El fallo concluye que el Ayuntamiento actuó sin acreditar los motivos reales del cese, lo que vulnera la doctrina del Tribunal Supremo sobre los puestos de libre designación, que exige no solo una motivación formal, sino también que esta sea veraz y sustentada en hechos comprobables.
Tramitado en apenas 24 horas
Uno de los elementos más llamativos del caso es la rapidez con la que se ejecutó todo el procedimiento.

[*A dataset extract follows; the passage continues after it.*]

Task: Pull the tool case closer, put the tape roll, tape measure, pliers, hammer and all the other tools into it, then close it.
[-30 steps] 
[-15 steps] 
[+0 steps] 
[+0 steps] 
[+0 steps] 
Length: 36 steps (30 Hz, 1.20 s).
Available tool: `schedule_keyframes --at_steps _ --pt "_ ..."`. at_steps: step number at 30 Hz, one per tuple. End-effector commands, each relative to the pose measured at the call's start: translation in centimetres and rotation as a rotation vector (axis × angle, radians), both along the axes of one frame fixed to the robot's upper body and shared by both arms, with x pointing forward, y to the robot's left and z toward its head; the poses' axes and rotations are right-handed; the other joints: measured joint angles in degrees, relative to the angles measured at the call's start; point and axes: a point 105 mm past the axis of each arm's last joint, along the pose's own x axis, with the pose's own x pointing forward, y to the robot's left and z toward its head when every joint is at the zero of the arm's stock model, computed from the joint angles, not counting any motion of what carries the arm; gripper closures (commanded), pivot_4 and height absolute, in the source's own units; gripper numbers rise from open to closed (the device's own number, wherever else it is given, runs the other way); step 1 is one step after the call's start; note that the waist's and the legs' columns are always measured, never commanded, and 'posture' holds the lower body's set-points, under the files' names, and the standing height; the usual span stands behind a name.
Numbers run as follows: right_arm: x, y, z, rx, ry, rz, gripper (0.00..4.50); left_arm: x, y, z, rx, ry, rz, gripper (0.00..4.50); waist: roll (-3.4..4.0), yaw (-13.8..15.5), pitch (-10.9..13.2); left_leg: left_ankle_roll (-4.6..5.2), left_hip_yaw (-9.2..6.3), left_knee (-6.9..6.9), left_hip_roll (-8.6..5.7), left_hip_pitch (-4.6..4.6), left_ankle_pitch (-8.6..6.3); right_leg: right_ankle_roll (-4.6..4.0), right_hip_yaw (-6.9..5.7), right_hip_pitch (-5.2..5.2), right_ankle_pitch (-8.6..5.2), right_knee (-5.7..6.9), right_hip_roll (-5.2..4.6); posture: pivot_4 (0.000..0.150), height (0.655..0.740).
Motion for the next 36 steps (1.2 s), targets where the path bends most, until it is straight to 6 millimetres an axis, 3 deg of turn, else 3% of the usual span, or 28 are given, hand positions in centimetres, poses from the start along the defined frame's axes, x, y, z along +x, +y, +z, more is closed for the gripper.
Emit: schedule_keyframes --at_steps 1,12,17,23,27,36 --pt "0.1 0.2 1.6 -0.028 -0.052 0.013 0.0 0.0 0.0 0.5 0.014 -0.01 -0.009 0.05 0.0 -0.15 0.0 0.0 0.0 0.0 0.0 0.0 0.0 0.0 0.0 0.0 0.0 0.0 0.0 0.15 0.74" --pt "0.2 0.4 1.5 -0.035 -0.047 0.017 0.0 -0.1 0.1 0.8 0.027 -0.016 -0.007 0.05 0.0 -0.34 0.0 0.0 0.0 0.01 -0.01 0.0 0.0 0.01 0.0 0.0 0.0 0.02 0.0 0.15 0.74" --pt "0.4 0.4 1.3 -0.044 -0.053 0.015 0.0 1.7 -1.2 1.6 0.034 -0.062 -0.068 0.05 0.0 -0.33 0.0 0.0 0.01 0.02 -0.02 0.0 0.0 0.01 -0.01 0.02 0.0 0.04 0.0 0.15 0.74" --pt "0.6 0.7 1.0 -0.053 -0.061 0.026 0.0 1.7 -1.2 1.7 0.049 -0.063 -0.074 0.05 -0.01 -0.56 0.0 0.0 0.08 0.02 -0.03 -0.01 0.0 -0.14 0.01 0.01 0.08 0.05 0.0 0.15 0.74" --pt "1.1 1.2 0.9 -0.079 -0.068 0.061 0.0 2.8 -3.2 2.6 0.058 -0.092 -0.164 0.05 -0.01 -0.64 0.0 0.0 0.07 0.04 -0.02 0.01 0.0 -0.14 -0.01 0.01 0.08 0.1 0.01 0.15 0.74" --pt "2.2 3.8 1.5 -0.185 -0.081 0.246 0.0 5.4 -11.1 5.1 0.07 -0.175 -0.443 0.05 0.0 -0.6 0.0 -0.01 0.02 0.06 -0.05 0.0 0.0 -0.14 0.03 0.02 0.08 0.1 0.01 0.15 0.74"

Según recoge la resolución judicial, el 26 de marzo de 2025 a las 17.41 horas se solicitó la tramitación del cese y, en apenas 20 minutos, ya se habían firmado la urgencia, la propuesta y el expediente completo.

Al día siguiente, la Junta de Gobierno aprobó la destitución por la vía de urgencia y sin que el asunto figurara en el orden del día ordinario.
Cese incoherente
El juez subraya que no existe en el expediente administrativo ninguna explicación concreta que justifique esa tramitación acelerada, ni tampoco circunstancias sobrevenidas que hicieran imprescindible una decisión inmediata.
De hecho, la propia sentencia considera incoherente que el cese se resolviera en un día, pero sus efectos se aplazaran más de dos semanas, hasta el 15 de abril de 2025, sin explicación alguna.
Sin objetivos y sin pruebas
El juzgado también pone el foco en la ausencia total de elementos objetivos que respalden los motivos alegados por el Ayuntamiento.
No existía evaluación del desempeño, ni objetivos previamente fijados, ni informes que acreditaran un incumplimiento atribuible a la directora cesada, pese a que las propias bases del puesto exigían ese tipo de valoración en caso de destitución.
Fallo contundente
Además, la resolución municipal se limitó a reproducir de forma genérica argumentos sobre la necesidad de impulsar procesos como la estabilización del empleo público o la provisión de puestos, sin vincularlos directamente a la actuación de la afectada.
El juez es contundente: una narración sin soporte documental no prueba los hechos, y recuerda que la carga de acreditar las causas del cese correspondía a la Administración en el propio expediente, no durante el proceso judicial.
Doctrina clara
La sentencia se apoya en jurisprudencia reciente del Tribunal Supremo, que establece que el cese en puestos de libre designación no puede basarse en una mera invocación genérica de pérdida de confianza.

Debe existir un juicio de “inidoneidad sobrevenida” sustentado en hechos reales, algo que en este caso no se acreditó.
El magistrado insiste en que una motivación formal sin respaldo en la realidad equivale, en la práctica, a una falta de motivación material, lo que invalida la decisión administrativa.
Readmisión y derechos económicos
Como consecuencia de esta falta de motivación, la sentencia estima el recurso de Gutiérrez Triano y abre la puerta a su reposición en el puesto, junto con el reconocimiento de los derechos económicos y profesionales correspondientes desde la fecha del cese.
El fallo se alinea así con la doctrina del Tribunal Supremo, que establece que la anulación de un cese de estas características implica la restitución del funcionario en su cargo, salvo que se acuerde la retroacción del procedimiento administrativo.
Gestión de altos cargos
La resolución judicial cuestiona de forma directa la forma en la que el Ayuntamiento de Las Palmas de Gran Canaria gestionó el relevo en uno de los puestos clave de su estructura administrativa.
El juzgado llega a calificar de “abrupta” la decisión municipal y destaca la “orfandad probatoria” del expediente, lo que deja en evidencia la debilidad jurídica del cese.
Más allá del caso concreto, la sentencia vuelve a situar en el centro del debate el uso de la libre designación en la administración local y los límites legales a la discrecionalidad política en los ceses de altos cargos técnicos.